L’âge ou le sexe du donneur de sang déterminerait la survie du receveur
Les chercheurs ont déterminé que les patients qui ont reçu du sang provenant d'une femme voyaient s'accroître leur risque de mortalité par rapport à ceux qui reçoivent du sang donné par un homme. (c) Afp

Des chercheurs canadiens suggèrent que la survie du donneur pourrait être affecté par le sexe ou le jeune âge du receveur. Des conclusions étonnantes qui auront besoin d’être confirmées.
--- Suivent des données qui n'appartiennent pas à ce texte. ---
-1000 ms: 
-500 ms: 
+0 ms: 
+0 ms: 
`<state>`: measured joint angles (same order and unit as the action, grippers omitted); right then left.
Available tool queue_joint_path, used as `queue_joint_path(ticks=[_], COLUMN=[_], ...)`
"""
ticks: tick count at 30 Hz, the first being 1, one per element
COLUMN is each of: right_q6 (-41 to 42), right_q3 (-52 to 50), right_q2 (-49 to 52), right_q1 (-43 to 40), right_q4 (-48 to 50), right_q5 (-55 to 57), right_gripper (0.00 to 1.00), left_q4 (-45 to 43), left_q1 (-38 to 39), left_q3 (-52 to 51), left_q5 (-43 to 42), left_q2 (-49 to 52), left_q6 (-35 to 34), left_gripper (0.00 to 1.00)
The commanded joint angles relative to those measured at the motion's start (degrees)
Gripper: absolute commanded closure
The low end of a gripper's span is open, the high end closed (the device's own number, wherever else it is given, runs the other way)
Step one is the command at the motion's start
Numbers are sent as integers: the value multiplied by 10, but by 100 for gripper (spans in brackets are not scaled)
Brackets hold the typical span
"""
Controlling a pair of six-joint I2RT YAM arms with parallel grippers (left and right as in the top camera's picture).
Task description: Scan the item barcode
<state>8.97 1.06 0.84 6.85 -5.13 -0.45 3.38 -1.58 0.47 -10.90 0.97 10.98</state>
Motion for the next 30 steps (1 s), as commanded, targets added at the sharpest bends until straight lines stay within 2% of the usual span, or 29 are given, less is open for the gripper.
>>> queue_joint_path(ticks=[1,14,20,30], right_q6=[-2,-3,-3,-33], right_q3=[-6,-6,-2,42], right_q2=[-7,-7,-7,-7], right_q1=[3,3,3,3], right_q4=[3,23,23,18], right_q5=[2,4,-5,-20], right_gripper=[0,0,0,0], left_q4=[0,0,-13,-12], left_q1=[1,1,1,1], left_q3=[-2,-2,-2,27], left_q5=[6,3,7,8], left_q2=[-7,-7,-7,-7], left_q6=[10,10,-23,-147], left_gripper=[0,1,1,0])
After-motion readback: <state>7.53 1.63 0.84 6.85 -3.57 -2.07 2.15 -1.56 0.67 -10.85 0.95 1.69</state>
Les personnes qui reçoivent une transfusion sanguine de donneurs de sexe féminin ou de jeunes des deux sexes ont moins de chances de survie, a déterminé une étude canadienne publiée dans la revue médicale JAMA Internal Medicine.« Ces résultats sont étonnants et suggèrent que si vous avez besoin d’une transfusion, les résultats cliniques pourraient être affectés par l’âge ou le sexe du donneur », explique le Dr Dean Fergusson, directeur du programme d’épidémiologie clinique à l’Hôpital d’Ottawa au Canada. Mais, souligne-t-il, « notre étude est de nature observationnelle, ce qui signifie qu’on ne peut pas en tirer des conclusions définitives ».

Identifier les mécanismes biologiques sous-jacents

Les chercheurs ont déterminé que les patients qui ont reçu du sang provenant d’une femme voyaient leur risque de mortalité, quelle qu’en soit la cause, accru de 8% par unité de sang reçu par rapport à ceux transfusés avec du sang donné par un homme. Ainsi, un patient à qui on a donné six unités de sang avait un risque de décéder de 36% un an plus tard si ce sang provenait entièrement d’une femme, comparativement à 27% s’il venait de donneurs hommes. Les chercheurs ont constaté des résultats similaires chez les receveurs de sang donné par des jeunes de 17 à 20 ans. Le risque de décéder était alors 8% plus élevé par unité transfusée comparé à ceux dont le sang venait de donneur de 40 à 50 ans.

« Nous avons besoin de faire plus de recherche pour confirmer ces observations et tenter de trouver de possibles mécanismes biologiques », explique le Dr Michaël Chassé, professeur adjoint de médecine à l’Université Laval à Québec. « Une possibilité serait que des composants dans le sang de jeunes donneurs et de femmes pourraient affecter le système immunitaire de ceux qui reçoivent ce sang », selon lui.

Les dons de sang sont la procédure médicale la plus courante dans les hôpitaux avec plus de cent millions d’unités collectées dans le monde annuellement, selon l’Organisation Mondiale de la Santé. Les auteurs de cette étude ont analysé les résultats cliniques de 30.500 patients ayant reçu des transfusions de sang, en fonction de l’âge et du sexe des 80.755 donneurs. Elle a été effectuée à l’hôpital d’Ottawa entre octobre 2006 et décembre 2013. L’âge moyen des receveurs de sang était 66,2 ans. Ils ont été suivis 2,3 ans en moyenne et 7,2 ans au maximum.